Install from pypi using pip: pip install glove_python.

Note for OSX users: due to its use of OpenMP, glove-python does not compile under Clang. To install it, you will need a reasonably recent version of gcc (from Homebrew for instance). This should be picked up by setup.py; if it is not, please open an issue.

Building with the default Python distribution included in OSX is also not supported; please try the version from Homebrew or Anaconda.

Usage

Producing the embeddings is a two-step process: creating a co-occurrence matrix from the corpus, and then using it to produce the embeddings. The Corpus class helps in constructing a corpus from an interable of tokens; the Glove class trains the embeddings (with a sklearn-esque API).

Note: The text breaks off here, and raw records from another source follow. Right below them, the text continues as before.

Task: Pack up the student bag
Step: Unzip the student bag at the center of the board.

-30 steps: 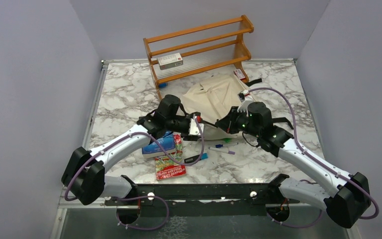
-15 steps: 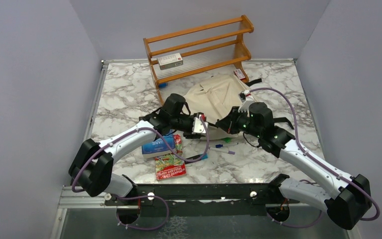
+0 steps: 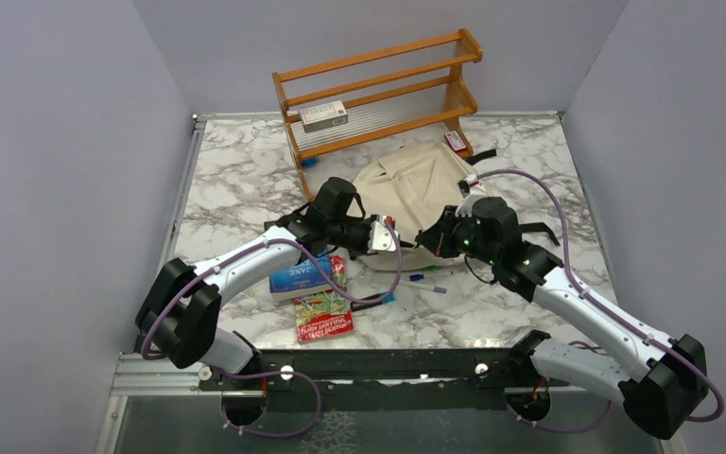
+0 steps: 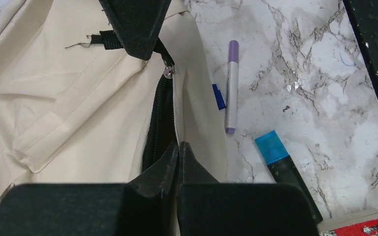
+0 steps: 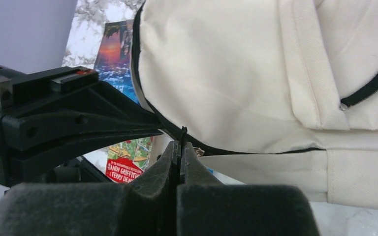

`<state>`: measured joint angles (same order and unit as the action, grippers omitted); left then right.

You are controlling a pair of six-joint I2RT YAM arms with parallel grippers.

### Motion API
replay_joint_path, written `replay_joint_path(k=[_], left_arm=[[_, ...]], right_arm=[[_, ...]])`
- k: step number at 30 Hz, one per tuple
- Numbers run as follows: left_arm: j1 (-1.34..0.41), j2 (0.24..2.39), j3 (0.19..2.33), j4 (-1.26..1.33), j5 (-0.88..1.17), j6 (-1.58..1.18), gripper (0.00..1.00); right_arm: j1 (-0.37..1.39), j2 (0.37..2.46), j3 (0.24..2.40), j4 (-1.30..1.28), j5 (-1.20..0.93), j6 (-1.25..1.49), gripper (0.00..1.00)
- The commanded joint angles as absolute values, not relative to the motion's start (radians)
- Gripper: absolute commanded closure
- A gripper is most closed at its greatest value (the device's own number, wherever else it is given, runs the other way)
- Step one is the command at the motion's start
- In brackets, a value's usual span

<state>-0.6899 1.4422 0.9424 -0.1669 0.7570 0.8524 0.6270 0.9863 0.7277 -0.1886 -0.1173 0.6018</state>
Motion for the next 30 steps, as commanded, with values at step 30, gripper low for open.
replay_joint_path(k=[30], left_arm=[[-0.711,1.300,0.804,-0.269,0.719,0.805,1.00]], right_arm=[[0.480,1.132,0.768,-0.393,0.360,0.639,0.97]])
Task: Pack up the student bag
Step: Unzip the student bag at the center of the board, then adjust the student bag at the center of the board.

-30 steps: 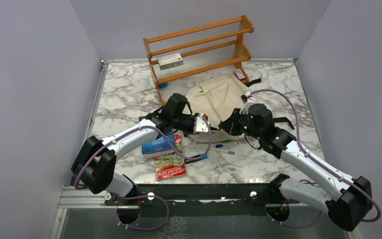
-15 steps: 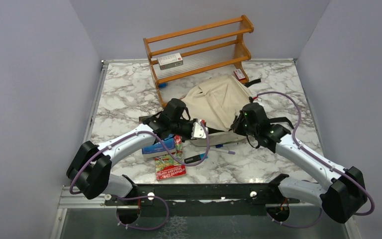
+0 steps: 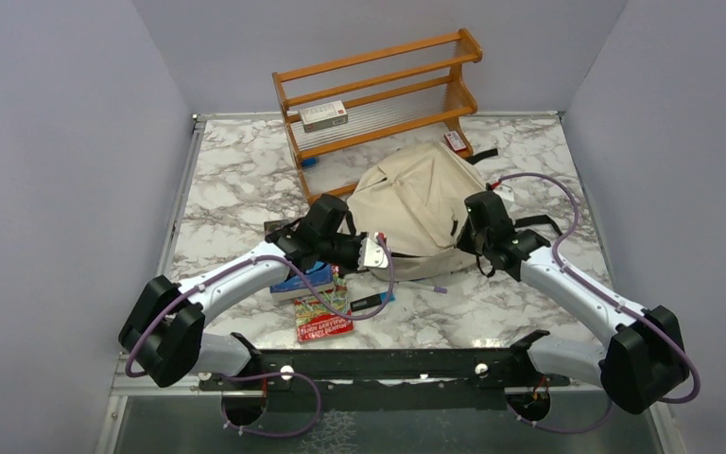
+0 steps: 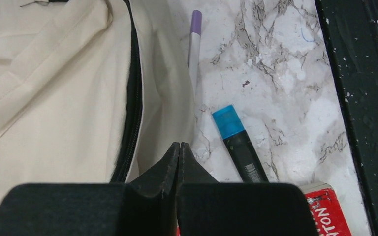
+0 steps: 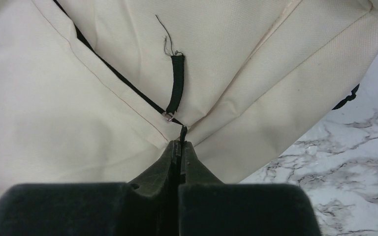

There is also support for rudimentary pagragraph vectors. A paragraph vector (in this case) is an embedding of a paragraph (a multi-word piece of text) in the word vector space in such a way that the paragraph representation is close to the words it contains, adjusted for the frequency of words in the corpus (in a manner similar to tf-idf weighting). These can be obtained after having trained word embeddings by calling the transform_paragraph method on the trained model.

Examples

example.py has some example code for running simple training scripts: ipython -i -- examples/example.py -c my_corpus.txt -t 10 should process your corpus, run 10 training epochs of GloVe, and drop you into an ipython shell where glove.most_similar('physics') should produce a list of similar words.

If you want to process a wikipedia corpus, you can pass file from here into the example.py script using the -w flag. Running make all-wiki should download a small wikipedia dump file, process it, and train the embeddings. Building the cooccurrence matrix will take some time; training the vectors can be speeded up by increasing the training parallelism to match the number of physical CPU cores available.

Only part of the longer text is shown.